Today I’ll investigate the benefits of using Quarkus to package a micro-service written in Java as a native executable to speed up Lambda execution time and reduce memory footprint. This article assumes familiarity with the concepts of AWS Lambda, cold starts, and Java. Here is a previous article I wrote that may be a good starting point in case Lambda is new to you.
When we consider using AWS Lambda as an option to run our code, we frequently assume that the code is written in Node.js or Python. According to data dog’s state of serverless survey, of all currently deployed Lambdas, 47% are python and 39% are Node. Java is a distant third at under 10%.
If you search for tutorials on the web the majority are geared toward one of these popular runtimes. Part of the reason is probably just that these languages are popular and have been trending upward in popularity in past years. Another reason for the trend is the inherent characteristics of the JVM and popular associated Java frameworks.
TLDR; the JVM takes a while to start up and uses a lot of memory.

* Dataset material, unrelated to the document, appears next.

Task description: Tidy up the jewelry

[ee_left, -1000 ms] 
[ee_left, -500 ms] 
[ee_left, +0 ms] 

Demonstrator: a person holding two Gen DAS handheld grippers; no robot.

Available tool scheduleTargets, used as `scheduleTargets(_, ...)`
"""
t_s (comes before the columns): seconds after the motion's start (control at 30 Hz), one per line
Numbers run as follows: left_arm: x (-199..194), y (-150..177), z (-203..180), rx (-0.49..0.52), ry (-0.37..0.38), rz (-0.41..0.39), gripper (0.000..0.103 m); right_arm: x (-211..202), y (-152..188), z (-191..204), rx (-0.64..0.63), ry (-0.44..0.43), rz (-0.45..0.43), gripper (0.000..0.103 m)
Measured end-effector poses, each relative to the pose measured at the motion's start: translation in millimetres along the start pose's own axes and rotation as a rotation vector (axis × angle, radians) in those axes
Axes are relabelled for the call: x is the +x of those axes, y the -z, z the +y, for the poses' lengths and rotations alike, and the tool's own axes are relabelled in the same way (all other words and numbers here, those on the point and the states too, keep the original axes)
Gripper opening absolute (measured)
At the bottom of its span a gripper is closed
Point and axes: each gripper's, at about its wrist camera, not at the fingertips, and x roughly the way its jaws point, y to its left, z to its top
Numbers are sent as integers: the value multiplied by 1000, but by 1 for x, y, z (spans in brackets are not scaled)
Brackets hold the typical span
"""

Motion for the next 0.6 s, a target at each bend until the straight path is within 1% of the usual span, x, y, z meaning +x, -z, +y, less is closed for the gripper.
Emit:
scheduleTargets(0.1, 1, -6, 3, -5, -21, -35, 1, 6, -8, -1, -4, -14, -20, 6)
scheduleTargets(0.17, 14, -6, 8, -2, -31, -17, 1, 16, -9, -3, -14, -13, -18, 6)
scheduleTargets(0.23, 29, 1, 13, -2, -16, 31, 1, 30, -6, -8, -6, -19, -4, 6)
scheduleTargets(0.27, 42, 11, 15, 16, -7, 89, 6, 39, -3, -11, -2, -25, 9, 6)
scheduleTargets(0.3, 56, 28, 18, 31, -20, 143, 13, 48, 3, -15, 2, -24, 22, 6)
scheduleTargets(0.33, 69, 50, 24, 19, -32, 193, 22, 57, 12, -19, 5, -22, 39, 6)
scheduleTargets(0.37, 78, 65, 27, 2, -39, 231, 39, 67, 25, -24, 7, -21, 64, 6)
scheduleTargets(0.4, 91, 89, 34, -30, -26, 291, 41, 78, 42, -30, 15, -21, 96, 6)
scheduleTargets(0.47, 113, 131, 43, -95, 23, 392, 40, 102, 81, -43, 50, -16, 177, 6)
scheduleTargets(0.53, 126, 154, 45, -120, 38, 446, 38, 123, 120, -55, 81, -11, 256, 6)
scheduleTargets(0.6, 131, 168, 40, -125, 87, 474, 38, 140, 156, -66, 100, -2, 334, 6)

This can be a blocker if you want to publish an application on Lambda, primarily because a trade off of using AWS Lambda is that we have to deal with cold starts. As most people with experience using Lambda in production will tell you, cold starts are really not something you should worry about. Their effect on most applications is close to nothing. But still, it’s something that scares people who are new to Lambda. If you want know more about cold starts or don’t have first hand experience here are two good articles.
This is all you need to know about Lambda cold starts | Lumigo
So much has been written about Lambda cold starts. It's easily one of the most talked-about and yet, misunderstood…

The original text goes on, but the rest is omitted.